**** Provided records

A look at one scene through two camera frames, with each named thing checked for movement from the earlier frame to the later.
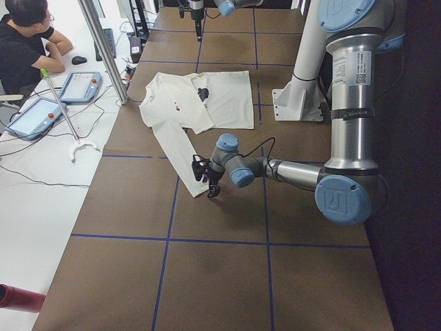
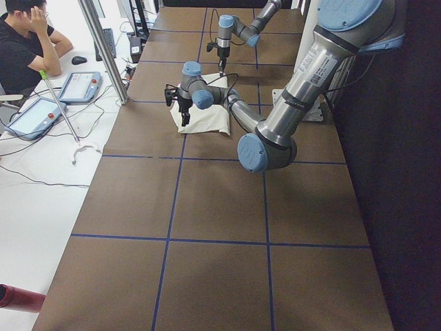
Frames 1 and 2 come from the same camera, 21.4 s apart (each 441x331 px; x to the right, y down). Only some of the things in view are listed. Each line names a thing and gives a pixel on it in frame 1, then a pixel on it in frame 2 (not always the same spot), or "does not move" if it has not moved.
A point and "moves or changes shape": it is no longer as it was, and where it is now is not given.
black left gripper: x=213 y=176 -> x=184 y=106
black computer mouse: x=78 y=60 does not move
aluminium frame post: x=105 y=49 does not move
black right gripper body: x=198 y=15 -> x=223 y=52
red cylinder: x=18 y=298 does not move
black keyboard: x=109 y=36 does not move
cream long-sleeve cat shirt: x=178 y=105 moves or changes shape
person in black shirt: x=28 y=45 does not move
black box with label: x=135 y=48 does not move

********
**** Provided records

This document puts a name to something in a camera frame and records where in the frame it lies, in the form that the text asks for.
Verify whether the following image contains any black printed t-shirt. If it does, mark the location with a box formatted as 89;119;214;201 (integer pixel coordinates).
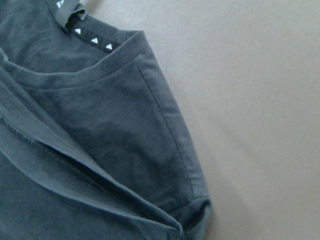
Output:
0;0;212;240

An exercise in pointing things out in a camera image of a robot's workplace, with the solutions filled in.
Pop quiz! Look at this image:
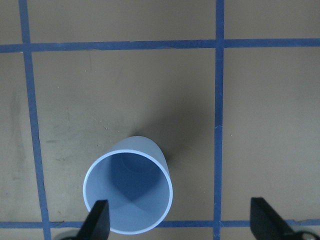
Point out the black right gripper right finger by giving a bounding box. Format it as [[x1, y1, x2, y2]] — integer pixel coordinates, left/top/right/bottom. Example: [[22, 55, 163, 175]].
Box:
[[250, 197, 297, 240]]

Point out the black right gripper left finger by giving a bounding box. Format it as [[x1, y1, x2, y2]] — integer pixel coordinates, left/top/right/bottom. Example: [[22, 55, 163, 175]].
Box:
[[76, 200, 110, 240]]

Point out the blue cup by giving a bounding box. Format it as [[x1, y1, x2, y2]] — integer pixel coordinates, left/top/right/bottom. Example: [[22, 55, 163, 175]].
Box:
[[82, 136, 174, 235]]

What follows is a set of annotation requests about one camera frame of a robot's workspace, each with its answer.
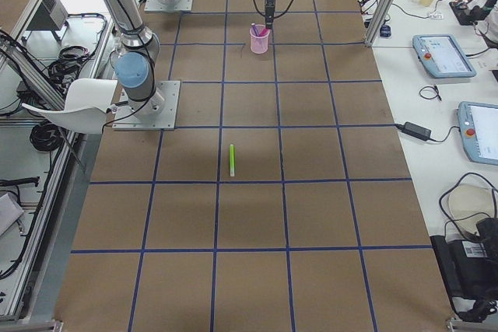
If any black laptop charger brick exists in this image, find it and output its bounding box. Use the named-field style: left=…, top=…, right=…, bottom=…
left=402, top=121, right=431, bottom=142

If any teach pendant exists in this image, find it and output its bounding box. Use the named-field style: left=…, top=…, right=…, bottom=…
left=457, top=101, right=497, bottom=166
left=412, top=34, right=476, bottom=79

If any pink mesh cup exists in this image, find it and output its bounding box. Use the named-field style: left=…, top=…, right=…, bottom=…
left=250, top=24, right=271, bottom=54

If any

********
**** Provided records

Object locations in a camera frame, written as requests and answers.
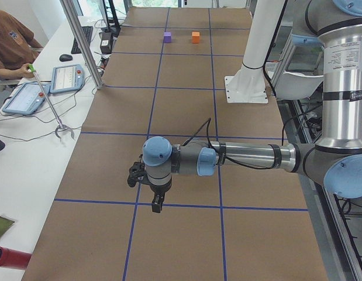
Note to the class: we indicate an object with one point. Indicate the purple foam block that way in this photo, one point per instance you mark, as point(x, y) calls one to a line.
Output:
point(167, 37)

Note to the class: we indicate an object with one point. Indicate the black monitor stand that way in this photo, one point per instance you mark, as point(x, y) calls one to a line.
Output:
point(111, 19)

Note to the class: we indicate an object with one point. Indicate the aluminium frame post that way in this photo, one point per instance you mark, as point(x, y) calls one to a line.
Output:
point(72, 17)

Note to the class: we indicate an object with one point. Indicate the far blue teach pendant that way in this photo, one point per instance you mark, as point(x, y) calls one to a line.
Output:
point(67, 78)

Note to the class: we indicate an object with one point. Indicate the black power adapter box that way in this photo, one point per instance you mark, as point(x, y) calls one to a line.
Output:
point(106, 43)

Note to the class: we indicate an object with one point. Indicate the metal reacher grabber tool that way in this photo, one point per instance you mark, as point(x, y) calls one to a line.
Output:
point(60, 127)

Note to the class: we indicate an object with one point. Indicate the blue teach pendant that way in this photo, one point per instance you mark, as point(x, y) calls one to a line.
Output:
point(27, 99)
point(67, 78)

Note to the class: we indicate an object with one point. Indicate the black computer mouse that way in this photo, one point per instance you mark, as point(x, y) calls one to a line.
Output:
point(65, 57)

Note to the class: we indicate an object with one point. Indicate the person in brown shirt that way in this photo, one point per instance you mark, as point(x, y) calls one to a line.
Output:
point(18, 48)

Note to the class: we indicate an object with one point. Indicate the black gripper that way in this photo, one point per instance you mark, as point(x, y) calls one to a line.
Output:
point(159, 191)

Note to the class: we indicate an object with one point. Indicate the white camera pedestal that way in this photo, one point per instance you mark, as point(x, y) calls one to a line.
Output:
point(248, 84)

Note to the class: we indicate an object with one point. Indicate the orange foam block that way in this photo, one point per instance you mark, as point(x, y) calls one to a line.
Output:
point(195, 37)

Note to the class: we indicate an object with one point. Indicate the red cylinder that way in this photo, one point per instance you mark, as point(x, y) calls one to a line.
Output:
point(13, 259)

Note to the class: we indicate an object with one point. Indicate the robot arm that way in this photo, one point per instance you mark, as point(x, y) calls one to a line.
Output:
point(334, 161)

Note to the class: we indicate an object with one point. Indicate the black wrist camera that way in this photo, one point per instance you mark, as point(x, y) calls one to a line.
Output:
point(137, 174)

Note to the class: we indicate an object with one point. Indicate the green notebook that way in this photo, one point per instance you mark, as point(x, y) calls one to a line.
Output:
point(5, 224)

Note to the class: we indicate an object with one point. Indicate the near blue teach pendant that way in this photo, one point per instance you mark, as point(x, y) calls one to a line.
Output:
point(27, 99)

********

→ **What the exercise asks**
Find how many lines contain "things" in the data. Write that number and nothing else.

→ **Response**
2